Copy out all lines in the data below containing the string "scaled".

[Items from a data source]

§ §

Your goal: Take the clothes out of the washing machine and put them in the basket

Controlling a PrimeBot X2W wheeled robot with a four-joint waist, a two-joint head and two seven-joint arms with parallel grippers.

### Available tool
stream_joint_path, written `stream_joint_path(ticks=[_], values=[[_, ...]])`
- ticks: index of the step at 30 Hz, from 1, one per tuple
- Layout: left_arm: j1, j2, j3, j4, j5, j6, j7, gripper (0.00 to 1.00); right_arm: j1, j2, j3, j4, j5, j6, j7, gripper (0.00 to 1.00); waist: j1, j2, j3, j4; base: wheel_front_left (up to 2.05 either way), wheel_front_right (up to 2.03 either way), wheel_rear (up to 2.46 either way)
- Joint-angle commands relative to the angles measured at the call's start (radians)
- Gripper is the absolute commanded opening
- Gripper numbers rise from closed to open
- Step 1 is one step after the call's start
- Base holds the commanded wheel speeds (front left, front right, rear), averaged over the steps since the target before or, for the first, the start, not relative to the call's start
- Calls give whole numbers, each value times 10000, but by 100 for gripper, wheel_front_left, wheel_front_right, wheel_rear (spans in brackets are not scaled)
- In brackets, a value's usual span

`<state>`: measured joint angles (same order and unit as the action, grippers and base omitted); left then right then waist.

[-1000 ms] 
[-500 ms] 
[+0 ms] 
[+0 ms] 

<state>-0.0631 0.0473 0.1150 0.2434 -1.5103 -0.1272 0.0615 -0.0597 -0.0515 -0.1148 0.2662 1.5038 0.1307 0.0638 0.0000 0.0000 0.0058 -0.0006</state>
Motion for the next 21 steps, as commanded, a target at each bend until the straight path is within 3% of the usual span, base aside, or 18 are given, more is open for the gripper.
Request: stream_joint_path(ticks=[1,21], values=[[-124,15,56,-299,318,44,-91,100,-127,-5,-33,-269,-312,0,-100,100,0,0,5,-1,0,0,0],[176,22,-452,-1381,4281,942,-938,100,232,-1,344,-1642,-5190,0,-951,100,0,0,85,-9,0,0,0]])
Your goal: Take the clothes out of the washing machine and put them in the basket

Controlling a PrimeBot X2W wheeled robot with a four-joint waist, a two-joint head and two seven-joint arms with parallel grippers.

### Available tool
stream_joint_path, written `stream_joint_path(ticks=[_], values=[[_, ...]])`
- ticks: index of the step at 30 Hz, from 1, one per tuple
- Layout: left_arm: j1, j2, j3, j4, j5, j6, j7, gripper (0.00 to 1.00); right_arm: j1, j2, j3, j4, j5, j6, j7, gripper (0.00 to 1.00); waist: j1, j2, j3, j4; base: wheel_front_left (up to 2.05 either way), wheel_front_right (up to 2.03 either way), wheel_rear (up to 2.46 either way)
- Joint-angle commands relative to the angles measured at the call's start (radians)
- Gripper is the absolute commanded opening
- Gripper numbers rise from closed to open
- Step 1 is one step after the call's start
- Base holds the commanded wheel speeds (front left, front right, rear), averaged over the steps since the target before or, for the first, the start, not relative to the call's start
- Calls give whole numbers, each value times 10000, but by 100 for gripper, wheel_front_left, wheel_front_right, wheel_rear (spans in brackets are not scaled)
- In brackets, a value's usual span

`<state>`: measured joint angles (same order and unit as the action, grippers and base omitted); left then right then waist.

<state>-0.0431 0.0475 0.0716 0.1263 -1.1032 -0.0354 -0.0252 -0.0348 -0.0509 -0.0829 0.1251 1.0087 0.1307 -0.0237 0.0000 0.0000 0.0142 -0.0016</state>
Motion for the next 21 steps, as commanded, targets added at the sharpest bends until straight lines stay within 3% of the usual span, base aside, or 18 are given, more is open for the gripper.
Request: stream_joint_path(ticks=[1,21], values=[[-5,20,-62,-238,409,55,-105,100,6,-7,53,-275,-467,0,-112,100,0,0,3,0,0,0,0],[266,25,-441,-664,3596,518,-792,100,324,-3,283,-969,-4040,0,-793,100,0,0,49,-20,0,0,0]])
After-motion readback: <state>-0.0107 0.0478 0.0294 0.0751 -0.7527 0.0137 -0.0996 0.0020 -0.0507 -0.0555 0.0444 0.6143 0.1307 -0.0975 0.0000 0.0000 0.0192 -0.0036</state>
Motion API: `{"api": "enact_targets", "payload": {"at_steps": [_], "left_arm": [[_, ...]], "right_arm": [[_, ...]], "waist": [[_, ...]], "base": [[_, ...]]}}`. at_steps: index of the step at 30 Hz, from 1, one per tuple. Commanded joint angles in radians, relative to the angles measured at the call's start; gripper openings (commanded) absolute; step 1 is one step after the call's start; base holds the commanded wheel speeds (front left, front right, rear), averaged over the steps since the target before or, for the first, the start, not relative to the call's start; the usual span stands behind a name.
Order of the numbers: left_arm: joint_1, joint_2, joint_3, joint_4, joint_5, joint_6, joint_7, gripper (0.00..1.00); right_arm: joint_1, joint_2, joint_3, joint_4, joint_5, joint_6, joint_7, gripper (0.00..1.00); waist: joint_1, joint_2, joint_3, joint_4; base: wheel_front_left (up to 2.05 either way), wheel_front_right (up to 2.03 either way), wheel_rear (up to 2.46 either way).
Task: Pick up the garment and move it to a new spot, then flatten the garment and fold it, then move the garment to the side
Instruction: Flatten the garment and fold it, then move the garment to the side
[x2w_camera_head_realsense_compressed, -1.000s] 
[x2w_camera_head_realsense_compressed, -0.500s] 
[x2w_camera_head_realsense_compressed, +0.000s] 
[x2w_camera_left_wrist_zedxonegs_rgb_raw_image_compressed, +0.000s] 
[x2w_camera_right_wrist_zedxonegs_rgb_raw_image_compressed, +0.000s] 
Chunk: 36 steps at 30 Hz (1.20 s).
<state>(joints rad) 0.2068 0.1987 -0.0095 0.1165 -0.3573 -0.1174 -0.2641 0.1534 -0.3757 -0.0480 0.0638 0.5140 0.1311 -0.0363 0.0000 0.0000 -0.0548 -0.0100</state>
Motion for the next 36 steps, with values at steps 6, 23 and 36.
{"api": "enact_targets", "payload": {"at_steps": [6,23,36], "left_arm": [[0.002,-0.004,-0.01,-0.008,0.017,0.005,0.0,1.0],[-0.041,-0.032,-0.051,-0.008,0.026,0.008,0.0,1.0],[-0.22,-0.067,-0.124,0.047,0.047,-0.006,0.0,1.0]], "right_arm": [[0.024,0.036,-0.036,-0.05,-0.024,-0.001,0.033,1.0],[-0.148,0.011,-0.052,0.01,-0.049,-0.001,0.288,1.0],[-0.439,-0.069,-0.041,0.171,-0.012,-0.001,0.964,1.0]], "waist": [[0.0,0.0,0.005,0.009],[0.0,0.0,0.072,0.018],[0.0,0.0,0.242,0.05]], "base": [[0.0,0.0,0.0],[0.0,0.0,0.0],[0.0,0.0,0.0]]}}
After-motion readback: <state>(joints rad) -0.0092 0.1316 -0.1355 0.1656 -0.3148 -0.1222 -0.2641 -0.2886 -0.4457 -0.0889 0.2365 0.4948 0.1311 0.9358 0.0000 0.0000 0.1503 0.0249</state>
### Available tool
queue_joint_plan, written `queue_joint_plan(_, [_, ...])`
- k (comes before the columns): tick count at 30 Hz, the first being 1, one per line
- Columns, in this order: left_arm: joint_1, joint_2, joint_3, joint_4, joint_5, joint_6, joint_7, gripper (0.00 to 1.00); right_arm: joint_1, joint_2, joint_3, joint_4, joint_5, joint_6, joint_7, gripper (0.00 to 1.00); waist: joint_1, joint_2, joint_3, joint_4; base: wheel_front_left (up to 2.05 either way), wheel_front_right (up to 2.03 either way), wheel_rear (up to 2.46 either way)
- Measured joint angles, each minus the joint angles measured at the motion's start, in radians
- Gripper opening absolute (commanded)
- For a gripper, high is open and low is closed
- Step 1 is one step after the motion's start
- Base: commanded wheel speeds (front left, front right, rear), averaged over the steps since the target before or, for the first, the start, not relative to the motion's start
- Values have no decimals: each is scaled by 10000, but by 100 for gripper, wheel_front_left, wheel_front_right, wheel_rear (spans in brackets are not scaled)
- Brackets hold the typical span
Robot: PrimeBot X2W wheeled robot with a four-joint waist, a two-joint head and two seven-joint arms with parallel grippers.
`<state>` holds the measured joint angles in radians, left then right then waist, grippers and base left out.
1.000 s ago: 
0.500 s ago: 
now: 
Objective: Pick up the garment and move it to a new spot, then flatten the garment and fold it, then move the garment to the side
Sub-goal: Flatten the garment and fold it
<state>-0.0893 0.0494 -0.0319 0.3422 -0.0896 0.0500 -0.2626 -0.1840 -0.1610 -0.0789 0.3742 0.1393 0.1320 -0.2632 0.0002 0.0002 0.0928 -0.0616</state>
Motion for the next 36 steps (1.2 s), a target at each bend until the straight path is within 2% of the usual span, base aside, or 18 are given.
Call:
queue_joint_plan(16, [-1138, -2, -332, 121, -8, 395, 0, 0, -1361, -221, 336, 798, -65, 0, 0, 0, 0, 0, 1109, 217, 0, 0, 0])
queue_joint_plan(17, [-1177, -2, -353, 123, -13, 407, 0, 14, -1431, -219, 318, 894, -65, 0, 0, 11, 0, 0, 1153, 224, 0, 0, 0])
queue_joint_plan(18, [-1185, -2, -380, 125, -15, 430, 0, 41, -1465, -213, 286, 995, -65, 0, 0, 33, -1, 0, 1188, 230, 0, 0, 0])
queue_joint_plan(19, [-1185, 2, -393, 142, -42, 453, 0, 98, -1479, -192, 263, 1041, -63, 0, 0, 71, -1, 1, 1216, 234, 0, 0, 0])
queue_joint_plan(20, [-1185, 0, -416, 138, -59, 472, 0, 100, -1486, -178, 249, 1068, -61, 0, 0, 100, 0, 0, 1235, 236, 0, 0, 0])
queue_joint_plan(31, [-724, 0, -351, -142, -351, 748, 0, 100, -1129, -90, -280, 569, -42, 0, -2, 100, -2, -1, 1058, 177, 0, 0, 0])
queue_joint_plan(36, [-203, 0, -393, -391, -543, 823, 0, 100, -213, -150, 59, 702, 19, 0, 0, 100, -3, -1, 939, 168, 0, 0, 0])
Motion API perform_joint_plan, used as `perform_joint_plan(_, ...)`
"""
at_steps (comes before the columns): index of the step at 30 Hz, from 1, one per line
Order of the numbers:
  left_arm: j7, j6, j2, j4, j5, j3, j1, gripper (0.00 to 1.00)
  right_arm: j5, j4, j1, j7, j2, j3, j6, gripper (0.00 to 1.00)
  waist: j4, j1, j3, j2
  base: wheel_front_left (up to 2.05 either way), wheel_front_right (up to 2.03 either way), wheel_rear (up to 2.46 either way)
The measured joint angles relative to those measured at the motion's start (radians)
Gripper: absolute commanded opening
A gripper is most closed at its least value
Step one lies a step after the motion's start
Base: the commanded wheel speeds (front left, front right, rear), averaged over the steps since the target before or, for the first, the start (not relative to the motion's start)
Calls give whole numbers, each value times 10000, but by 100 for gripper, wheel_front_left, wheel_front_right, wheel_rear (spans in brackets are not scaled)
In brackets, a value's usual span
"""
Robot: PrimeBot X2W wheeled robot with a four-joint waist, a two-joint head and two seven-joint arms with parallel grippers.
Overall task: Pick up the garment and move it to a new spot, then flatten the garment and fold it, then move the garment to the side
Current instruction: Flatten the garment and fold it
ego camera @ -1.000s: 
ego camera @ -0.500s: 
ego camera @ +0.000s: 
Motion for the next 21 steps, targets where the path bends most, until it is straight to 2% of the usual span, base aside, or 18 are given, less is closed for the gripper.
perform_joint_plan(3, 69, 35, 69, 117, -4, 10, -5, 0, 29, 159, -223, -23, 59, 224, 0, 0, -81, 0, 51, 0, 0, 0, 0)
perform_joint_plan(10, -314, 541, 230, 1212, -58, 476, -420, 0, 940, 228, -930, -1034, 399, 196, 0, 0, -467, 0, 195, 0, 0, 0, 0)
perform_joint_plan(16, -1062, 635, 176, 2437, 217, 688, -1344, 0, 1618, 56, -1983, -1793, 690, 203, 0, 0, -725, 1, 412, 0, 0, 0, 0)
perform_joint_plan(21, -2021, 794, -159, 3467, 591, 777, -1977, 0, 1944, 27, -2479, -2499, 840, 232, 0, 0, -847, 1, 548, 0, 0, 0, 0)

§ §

ANSWER TO THE EXERCISE:
- Calls give whole numbers, each value times 10000, but by 100 for gripper, wheel_front_left, wheel_front_right, wheel_rear (spans in brackets are not scaled)
- Calls give whole numbers, each value times 10000, but by 100 for gripper, wheel_front_left, wheel_front_right, wheel_rear (spans in brackets are not scaled)
- Values have no decimals: each is scaled by 10000, but by 100 for gripper, wheel_front_left, wheel_front_right, wheel_rear (spans in brackets are not scaled)
Calls give whole numbers, each value times 10000, but by 100 for gripper, wheel_front_left, wheel_front_right, wheel_rear (spans in brackets are not scaled)

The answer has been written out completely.